The response to arginine vasopressin (AVP). The upper panels show records of transepithelial voltage (V_t) derived from unstimulated (A) and AVP-treated (B, 10 nM, arrows) cells that were age-matched and at identical passage. Experiments were terminated by adding apical amiloride (Amil.; 10 µM, arrows). Throughout all such experiments pulses of transepithelial current (−10 µA·cm⁻², 20 s) were injected every minute so that the transepithelial resistance (R_t) could be determined (R_t=ΔV_t/ΔI) which allowed the equivalent short circuit current (I_Eq, i.e. the current required to hold V_t at 0 mV) to be calculated (I_Eq=V_t/R_t).
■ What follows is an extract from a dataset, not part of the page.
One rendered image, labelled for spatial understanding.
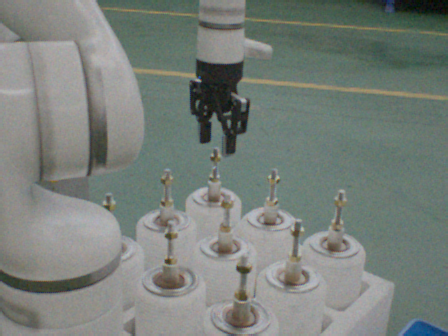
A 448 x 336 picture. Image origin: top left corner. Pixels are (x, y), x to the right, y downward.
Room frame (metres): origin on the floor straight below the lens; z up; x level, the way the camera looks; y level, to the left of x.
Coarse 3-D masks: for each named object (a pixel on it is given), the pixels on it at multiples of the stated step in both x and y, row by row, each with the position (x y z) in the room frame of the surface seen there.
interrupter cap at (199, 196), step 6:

The middle panels show pooled values (mean ± SEM) of V_t (C), R_t (D) and I_Eq (E) derived from a series (n = 9) of such experiments. These data are derived from analysis of data recorded immediately prior to the addition of amiloride. (F) Typical Western blots from experiments that explored the effects of AVP (10 nM, 30 min) upon the abundance of Ser¹³³-phosphorylated (upper panel) and total (lower panel) cAMP response element binding protein (CREB). (G) Pooled data showing the effects of AVP upon the abundance of Ser¹³³-phosphorylated (P-Ser¹³³) and total CREB (n = 14). *P < 0.05, ***P < 0.001, significant effects of AVP; Student's paired t-test.